Steinbrenner was not a big fan of the Winter Meetings. He considered it an unnecessary junket and wanted nothing to do with the golf outings and other extracurricular activities that baseball executives took part in during the week-long meetings. The Yankees always had the smallest contingent at the meetings with George showing up for one or maybe two days to do business and then leave.
Saturday went well, but I was awakened Sunday morning with a phone call.
“Jack, it’s Killer,” Kane said. “You’ve got to get out of there. You got about an hour. George just landed at the airport.”

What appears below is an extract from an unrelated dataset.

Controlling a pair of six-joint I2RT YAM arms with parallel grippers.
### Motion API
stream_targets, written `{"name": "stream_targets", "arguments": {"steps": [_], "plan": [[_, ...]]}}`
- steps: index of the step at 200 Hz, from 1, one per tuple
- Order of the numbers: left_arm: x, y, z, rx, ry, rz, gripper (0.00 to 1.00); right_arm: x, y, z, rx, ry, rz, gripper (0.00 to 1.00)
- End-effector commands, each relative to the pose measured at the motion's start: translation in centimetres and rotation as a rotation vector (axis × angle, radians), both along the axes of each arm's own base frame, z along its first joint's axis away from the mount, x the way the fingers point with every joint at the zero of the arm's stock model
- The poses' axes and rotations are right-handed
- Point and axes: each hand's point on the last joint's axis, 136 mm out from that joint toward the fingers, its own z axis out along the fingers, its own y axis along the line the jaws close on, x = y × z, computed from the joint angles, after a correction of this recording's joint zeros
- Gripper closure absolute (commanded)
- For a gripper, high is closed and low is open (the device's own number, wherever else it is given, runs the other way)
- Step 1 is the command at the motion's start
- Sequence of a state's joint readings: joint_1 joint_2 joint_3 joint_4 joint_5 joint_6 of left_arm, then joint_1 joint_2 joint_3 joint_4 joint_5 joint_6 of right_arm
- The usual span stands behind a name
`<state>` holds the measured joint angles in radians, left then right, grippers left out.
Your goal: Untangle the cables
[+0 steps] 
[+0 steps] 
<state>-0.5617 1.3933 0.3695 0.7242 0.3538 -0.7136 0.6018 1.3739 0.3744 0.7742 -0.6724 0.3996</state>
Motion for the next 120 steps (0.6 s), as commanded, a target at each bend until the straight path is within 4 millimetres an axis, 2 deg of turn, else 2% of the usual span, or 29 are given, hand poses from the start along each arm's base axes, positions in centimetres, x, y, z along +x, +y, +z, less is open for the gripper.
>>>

Fortunately, it was about an hour’s ride from Houston International to downtown, so I had time. I never took anything out of suitcase in the first place, so I just threw my laundry in the bag, packed up my writing gear and went down to the lobby. I could not find Killer anywhere, so I had a bellman put my stuff in layaway until I got another room. While I was tipping the bellman, Steinbrenner walked through the front door.
A close call, I thought, but everything was cool now. Then I realized that I had not erased the messages from my phone in the suite. I finally tracked Killer down and, sure enough, he had another room for me. I left the suite spotless, I told Killer.
“Yeah,” he said, “except George wants to know how come he keeps getting phone calls for O’Connell?”
Some years later when the New York Chapter of the Baseball Writers’ Association of America roasted Steinbrenner at our annual Pre-Dinner Dinner, I told that story and was glad to see that George enjoyed it. Killer wasn’t so sure. “Be careful, Jack,” he called out from the crowd, “I might get fired again.”
I paid my respects at the wake for him Sunday in the Tremont section of the Bronx where I gave him many lifts home after BBWAA events. He was one of a kind and it was my good fortune to have known him.